Work required
Gather all lines from the material that contain the word "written".
Start of Block
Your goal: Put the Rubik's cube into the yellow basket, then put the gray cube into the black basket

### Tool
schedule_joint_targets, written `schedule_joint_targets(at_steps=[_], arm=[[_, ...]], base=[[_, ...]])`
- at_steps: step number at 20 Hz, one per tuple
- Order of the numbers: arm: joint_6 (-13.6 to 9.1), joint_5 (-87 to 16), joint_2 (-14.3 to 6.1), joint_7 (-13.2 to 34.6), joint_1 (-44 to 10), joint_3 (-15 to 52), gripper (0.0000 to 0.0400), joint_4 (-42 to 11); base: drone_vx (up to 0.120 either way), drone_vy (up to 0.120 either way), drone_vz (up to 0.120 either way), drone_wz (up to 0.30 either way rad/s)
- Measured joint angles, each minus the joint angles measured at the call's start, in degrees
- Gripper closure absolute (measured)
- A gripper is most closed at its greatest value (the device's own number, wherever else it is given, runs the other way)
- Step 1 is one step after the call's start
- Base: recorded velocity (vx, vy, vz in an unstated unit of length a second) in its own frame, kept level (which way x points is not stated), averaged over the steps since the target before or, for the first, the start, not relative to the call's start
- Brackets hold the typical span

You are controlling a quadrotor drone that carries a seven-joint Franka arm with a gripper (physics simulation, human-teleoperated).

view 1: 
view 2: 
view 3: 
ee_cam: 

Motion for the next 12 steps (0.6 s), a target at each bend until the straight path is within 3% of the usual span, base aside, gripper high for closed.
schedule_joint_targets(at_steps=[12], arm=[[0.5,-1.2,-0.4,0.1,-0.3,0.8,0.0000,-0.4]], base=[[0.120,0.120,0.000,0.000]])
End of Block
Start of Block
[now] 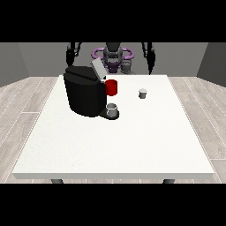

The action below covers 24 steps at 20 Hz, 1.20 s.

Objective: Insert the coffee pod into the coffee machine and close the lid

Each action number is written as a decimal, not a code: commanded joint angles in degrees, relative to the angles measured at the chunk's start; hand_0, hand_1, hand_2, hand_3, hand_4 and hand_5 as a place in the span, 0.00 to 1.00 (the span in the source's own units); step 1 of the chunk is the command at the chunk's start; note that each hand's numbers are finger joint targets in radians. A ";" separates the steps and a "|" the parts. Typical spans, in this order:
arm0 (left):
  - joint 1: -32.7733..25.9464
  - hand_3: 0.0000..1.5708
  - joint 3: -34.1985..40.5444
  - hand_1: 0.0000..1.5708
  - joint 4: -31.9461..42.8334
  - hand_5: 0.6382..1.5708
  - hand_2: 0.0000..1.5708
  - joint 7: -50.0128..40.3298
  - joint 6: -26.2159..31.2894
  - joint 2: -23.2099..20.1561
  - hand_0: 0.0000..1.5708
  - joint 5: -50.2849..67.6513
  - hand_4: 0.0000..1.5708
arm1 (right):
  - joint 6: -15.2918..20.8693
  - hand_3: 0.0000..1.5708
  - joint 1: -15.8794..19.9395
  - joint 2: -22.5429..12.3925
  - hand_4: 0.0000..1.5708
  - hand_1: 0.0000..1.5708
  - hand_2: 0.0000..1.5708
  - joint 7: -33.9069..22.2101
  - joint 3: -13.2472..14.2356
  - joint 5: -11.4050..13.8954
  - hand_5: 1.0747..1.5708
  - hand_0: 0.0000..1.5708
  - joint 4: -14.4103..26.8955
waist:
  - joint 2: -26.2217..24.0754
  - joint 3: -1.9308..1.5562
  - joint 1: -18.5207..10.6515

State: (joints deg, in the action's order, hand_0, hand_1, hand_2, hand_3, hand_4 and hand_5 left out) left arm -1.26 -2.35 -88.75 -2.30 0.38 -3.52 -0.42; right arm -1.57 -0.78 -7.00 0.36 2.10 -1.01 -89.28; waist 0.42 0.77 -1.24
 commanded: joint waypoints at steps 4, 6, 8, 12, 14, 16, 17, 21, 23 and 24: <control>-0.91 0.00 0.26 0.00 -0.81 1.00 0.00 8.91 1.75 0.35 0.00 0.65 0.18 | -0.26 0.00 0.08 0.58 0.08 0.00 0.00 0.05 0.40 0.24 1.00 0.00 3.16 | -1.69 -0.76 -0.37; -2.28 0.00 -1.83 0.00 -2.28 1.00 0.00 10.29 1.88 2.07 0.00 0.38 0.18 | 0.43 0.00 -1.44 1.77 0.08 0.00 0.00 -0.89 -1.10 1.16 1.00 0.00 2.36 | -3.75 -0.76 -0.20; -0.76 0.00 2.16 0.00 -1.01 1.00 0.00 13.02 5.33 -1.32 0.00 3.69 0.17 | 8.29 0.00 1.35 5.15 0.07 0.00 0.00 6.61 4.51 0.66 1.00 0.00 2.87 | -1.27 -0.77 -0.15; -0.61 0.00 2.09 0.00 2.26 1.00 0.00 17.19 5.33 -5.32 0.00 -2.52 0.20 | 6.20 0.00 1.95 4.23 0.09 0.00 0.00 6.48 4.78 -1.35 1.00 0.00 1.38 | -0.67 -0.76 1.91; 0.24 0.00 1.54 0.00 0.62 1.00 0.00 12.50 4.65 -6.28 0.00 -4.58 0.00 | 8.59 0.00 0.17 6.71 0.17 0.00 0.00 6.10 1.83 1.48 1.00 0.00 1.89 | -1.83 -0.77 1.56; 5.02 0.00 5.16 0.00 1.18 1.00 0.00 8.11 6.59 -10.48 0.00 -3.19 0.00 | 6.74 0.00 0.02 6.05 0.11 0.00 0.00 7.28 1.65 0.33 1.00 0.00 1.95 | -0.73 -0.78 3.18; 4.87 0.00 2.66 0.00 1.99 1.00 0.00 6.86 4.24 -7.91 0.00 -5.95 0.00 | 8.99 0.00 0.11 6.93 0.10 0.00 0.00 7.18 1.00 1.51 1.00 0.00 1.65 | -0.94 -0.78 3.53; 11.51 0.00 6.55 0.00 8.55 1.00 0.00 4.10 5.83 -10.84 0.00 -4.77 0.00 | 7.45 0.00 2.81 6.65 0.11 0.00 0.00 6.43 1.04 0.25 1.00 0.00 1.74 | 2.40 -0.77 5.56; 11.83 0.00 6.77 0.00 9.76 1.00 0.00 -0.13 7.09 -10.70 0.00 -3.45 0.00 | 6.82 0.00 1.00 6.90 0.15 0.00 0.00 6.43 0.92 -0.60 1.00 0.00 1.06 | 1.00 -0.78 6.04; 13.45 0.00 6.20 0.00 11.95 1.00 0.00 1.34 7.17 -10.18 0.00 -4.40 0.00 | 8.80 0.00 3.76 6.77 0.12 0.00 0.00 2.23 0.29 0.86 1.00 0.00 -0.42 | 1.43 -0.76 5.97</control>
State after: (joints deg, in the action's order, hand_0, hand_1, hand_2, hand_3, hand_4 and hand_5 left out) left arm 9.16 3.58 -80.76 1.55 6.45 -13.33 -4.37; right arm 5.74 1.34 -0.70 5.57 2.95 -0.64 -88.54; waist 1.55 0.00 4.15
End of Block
Result of the task
schedule_joint_targets, written `schedule_joint_targets(at_steps=[_], arm=[[_, ...]], base=[[_, ...]])`
Each action number is written as a decimal, not a code: commanded joint angles in degrees, relative to the angles measured at the chunk's start; hand_0, hand_1, hand_2, hand_3, hand_4 and hand_5 as a place in the span, 0.00 to 1.00 (the span in the source's own units); step 1 of the chunk is the command at the chunk's start; note that each hand's numbers are finger joint targets in radians. A ";" separates the steps and a "|" the parts. Typical spans, in this order:

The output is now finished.